1. I realized my depression was accompanied by a deep sense of grief and loss. I had to let myself experience that grief because the loss was real. Fortunately, I had family members and friends who were willing to grieve with me and let me talk as much as I needed to. My sister, a couple of friends from seminary, some people from the church I served all stayed in contact with me and gave me the companionship and space I needed. I had lost my primary community of faith, but I had another faith group that was undergirding me with their prayers and support.
2. My children accepted for a while a different role in my life. I had done my best to be a good parent to them, but honestly for those first six months, I had trouble being anything for anyone including a parent to my children. My son and daughter, 21 and 17 at the time, took on the role of care-givers to me. They made certain I took my medicines and went to my therapy appointments. They even drove me to the therapies that required I have someone else drive me home. It also helped that my daughter, after a year and half at a residential high school, came back home to live with me for her final semester. Her presence took away a lot of the loneliness.
3. I decided I had to move on. Though I didn’t make the decision, the decision was made to end the marriage. I had no choice but to accept the reality of that situation. It took me six months to get there, but finally I did.
After six months, I was well enough to put my relocation papers out looking for another congregation to serve. It didn’t take long before I was getting some calls and interviews. Which helped with my diminished self-esteem. And just about the time the money was going to run out, I got a call to serve a church in Virginia and I am having a blast in this congregation.
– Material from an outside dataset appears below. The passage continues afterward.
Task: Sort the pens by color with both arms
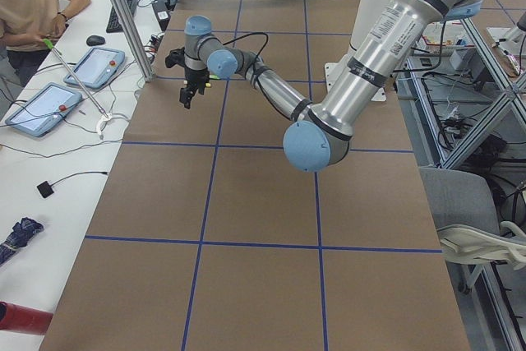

I am developing a love for them like the one I had for my previous congregation. I’m not back to where I was before my life changed so drastically but I am headed back that way. I would give me about 75-80 percent on the recovery scale. I am back to writing sermons and doing pastoral calling and attending meetings. I’m back to working at the homeless shelter and helping those in need whatever way I can. I’m back to the work of a pastor.
I still have work to do. Most importantly, I’ve preached dozens of sermons in my life about the importance of forgiveness in the Christian journey, I’m still trying to discover its role in this situation. I would appreciate your prayers as I learn that lesson.
There is, of course, much more to the story than I have shared here, both to the end of the marriage and my battle with the depression that followed. But I wanted briefly to relate to anyone who might be going through their own battle with depression. The darkness can be overcome through time, hard work and the conscious decision that it won’t win. You need not be ashamed of your battle or be afraid to speak of it. Confront it as honestly as you need to and allow your friends to care for you.